An angel is all incorruptible.
As timeless, as eternal even as
The stars themselves are not.
It has no past, no future, only an
Eternal patient present, without end.
That you read these words now proves I was not.
That my days were both limited and brief
And shall not come again. The things I would
Have done in them are largely left undone,
And now they never shall be. Thou shalt not
Suppose away responsibility
By saying, oh, in some brave afterword
He may yet have the happiness and joy
That his one chance to taste in this passed by.
Those things that I will never, now, behold—
A welcome, Justice, Peace, the Northern Lights—
Are lost to me. And what now can I say,
But Father in Sunset, Forgive them not!
For they did know exactly what they did.
An angel is a thing beyond the ken
Of humankind. It needs, if needs it has,
We know not what and could not comprehend.
And nothing of the things that we must have—
And which it is injustice, of the kind
That crieth out for vengeance, to deny—
Does any angel need. I was not so.
I needed much the same as any man.
A home. A place beside the hearth. A bed.

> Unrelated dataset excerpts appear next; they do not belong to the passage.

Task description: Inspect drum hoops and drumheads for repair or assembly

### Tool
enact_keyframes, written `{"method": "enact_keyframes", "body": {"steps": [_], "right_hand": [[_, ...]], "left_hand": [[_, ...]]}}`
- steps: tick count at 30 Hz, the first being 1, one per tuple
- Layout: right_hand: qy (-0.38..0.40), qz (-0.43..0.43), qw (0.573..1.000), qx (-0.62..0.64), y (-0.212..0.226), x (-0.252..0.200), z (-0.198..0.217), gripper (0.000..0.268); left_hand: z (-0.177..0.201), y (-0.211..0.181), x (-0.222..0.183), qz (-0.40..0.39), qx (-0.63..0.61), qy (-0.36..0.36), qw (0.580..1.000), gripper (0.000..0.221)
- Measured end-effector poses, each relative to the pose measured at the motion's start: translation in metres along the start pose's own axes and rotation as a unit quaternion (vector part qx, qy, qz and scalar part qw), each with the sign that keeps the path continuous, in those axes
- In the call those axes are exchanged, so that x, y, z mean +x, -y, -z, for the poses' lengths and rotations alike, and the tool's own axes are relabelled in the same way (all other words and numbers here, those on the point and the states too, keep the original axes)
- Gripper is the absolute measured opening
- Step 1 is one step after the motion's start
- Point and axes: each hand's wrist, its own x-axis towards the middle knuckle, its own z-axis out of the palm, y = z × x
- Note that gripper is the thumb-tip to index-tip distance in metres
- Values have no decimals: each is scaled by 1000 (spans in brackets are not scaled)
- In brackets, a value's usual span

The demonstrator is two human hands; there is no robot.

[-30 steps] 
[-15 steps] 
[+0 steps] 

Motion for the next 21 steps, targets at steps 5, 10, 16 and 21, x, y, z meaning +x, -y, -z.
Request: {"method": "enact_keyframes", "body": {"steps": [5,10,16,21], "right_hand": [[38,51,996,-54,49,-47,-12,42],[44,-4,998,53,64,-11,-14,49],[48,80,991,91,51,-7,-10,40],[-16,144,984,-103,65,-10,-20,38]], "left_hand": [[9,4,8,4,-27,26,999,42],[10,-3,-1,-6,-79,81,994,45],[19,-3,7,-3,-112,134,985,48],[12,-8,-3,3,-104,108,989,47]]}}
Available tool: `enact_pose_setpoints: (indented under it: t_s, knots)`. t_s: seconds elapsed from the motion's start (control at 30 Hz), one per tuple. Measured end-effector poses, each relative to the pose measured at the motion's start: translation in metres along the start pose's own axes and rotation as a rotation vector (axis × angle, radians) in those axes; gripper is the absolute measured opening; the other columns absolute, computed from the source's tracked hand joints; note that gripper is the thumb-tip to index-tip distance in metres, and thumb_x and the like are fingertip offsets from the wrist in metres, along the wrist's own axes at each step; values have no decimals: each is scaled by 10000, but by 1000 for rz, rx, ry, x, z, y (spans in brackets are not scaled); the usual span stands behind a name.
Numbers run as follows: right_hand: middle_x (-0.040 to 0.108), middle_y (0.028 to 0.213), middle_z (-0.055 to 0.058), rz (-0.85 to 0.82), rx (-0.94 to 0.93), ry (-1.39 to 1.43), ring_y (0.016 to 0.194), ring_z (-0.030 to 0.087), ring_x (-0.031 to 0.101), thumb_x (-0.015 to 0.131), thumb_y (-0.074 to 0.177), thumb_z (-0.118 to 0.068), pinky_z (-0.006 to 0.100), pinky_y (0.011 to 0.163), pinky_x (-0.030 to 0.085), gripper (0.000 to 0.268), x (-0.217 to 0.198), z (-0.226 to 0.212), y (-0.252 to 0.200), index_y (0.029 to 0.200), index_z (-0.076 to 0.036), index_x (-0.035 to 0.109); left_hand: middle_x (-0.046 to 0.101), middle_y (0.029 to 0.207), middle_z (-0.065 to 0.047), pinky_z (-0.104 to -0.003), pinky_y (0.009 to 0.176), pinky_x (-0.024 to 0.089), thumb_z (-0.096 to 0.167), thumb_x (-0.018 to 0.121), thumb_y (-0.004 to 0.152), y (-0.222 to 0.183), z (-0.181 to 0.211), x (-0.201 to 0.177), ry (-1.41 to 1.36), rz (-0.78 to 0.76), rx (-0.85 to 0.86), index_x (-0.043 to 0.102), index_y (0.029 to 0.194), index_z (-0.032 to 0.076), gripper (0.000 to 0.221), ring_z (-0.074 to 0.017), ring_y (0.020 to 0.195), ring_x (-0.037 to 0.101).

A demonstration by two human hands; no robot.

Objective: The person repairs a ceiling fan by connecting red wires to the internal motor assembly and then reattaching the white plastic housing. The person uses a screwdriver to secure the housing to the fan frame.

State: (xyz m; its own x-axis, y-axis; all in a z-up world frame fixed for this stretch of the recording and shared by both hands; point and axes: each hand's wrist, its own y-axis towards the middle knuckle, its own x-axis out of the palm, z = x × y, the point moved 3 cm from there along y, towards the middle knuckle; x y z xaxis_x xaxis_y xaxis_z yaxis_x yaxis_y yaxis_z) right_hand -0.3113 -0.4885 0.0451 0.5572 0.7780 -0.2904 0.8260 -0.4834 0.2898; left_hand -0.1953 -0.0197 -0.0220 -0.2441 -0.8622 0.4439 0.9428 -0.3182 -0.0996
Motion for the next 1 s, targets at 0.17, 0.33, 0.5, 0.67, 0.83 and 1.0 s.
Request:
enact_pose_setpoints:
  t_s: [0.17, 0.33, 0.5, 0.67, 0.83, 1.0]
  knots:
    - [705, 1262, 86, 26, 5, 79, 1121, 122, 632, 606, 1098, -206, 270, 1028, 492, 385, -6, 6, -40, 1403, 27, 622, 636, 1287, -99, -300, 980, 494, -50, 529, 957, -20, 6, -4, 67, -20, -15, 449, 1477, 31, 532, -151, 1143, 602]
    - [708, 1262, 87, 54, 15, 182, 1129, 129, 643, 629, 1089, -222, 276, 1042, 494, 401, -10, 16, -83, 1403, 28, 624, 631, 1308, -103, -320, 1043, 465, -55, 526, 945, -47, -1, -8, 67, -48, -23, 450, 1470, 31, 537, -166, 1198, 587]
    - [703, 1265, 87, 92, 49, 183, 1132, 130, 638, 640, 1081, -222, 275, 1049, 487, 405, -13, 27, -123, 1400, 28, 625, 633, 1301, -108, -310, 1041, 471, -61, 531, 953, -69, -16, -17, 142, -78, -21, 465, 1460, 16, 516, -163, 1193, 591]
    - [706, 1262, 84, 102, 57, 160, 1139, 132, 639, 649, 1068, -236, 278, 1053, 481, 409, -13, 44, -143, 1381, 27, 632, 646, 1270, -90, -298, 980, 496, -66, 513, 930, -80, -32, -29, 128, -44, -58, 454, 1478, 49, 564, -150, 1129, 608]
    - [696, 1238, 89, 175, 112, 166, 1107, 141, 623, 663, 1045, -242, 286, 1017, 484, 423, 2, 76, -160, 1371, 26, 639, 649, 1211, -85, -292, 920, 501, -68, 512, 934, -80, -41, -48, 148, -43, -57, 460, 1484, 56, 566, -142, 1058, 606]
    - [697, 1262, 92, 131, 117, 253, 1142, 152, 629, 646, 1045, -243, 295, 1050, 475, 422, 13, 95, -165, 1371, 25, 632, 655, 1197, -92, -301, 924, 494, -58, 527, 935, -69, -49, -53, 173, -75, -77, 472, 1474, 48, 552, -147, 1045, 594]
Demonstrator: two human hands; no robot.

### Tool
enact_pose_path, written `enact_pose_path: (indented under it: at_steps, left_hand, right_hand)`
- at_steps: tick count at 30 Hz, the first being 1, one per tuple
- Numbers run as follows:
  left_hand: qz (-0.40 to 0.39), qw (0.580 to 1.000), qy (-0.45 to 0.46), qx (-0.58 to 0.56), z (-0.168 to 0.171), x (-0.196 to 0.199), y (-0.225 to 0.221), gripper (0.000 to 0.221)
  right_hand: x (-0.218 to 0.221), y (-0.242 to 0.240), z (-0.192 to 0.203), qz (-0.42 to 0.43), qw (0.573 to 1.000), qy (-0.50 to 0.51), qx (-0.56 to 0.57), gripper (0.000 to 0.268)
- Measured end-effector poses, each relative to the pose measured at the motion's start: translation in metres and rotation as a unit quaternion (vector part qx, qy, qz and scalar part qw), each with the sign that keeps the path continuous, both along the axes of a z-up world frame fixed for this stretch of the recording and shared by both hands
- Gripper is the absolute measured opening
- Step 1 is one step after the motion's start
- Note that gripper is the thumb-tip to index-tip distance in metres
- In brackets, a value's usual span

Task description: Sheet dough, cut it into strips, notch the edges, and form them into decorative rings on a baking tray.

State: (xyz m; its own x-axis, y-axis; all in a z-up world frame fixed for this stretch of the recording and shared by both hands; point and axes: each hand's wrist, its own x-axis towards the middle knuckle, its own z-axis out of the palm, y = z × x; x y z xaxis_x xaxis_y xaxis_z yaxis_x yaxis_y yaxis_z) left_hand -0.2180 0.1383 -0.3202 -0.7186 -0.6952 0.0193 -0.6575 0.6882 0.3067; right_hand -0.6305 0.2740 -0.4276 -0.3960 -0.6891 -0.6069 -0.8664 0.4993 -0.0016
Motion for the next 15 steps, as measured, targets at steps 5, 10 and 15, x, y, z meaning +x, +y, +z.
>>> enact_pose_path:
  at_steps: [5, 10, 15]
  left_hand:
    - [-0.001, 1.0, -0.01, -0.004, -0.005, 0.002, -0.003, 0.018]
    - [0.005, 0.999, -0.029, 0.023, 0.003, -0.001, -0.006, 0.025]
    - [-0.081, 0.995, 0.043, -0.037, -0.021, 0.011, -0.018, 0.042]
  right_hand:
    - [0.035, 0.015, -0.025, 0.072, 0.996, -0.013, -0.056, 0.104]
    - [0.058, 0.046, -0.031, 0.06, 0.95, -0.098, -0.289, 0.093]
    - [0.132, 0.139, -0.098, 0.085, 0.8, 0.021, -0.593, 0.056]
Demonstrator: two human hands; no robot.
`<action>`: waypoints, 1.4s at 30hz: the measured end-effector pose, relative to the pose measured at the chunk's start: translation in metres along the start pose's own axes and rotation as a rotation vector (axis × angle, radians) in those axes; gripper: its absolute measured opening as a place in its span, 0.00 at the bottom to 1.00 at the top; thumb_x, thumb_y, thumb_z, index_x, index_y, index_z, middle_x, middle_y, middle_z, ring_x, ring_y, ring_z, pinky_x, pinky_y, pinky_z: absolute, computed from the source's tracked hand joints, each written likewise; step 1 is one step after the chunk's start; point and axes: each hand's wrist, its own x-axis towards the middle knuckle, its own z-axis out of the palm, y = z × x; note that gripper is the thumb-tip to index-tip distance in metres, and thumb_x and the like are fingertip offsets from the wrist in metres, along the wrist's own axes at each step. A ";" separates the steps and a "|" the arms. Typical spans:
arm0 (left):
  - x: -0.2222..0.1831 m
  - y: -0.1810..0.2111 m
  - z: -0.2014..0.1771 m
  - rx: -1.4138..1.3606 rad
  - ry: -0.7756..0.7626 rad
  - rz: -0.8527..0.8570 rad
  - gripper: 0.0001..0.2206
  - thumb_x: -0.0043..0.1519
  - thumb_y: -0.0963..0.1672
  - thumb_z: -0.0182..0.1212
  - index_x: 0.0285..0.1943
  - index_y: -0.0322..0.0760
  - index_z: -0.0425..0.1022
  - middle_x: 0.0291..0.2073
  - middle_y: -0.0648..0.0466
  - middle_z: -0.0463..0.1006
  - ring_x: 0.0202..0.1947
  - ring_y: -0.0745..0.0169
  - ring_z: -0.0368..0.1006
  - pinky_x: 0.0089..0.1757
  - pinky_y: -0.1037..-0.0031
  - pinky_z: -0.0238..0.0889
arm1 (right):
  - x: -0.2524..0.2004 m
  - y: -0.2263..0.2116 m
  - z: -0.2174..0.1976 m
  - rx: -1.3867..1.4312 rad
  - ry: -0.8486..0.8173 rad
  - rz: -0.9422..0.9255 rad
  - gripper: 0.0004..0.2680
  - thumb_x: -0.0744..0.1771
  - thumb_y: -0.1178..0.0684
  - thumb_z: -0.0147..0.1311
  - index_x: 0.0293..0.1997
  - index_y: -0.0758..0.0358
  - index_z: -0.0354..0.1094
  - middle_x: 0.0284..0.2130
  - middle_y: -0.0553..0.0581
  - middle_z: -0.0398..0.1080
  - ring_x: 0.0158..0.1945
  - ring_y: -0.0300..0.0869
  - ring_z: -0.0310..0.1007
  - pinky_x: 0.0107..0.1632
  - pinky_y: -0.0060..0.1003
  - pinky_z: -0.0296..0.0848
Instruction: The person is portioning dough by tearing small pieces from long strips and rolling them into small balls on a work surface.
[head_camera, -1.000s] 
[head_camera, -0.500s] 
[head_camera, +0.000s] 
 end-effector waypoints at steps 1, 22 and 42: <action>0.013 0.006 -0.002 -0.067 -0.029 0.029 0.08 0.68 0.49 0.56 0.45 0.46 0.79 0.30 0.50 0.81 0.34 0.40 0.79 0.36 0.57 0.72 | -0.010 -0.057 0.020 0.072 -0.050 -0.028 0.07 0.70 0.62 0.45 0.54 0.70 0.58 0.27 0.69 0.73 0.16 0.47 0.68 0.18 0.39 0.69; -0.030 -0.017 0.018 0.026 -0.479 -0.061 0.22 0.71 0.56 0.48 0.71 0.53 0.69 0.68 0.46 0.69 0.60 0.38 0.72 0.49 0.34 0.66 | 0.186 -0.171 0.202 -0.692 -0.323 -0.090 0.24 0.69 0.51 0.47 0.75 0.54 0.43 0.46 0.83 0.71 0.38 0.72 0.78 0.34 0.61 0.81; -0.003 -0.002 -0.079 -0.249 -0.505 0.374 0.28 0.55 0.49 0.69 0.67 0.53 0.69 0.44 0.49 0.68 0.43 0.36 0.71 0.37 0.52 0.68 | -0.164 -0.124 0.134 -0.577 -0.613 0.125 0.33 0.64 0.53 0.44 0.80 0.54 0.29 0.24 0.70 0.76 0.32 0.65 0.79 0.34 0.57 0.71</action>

Food, shelter, all the hierarchy's known
To anyone who needs likewise as much.
No doubt the lack of one or more is why
I am no longer with you, I would guess
Tis not the least mysterious. I lived.
I loved. I had a right to live. And thou
Shalt not pretend that's hard to understand.
And so then justify the next neglect,
The next rejection, the next needless death
That you will then call “Angel" to forget.
So call me not an angel, when I'm gone.
You owe an angel nothing. I, at least,
Am owed the truth of who and what I was.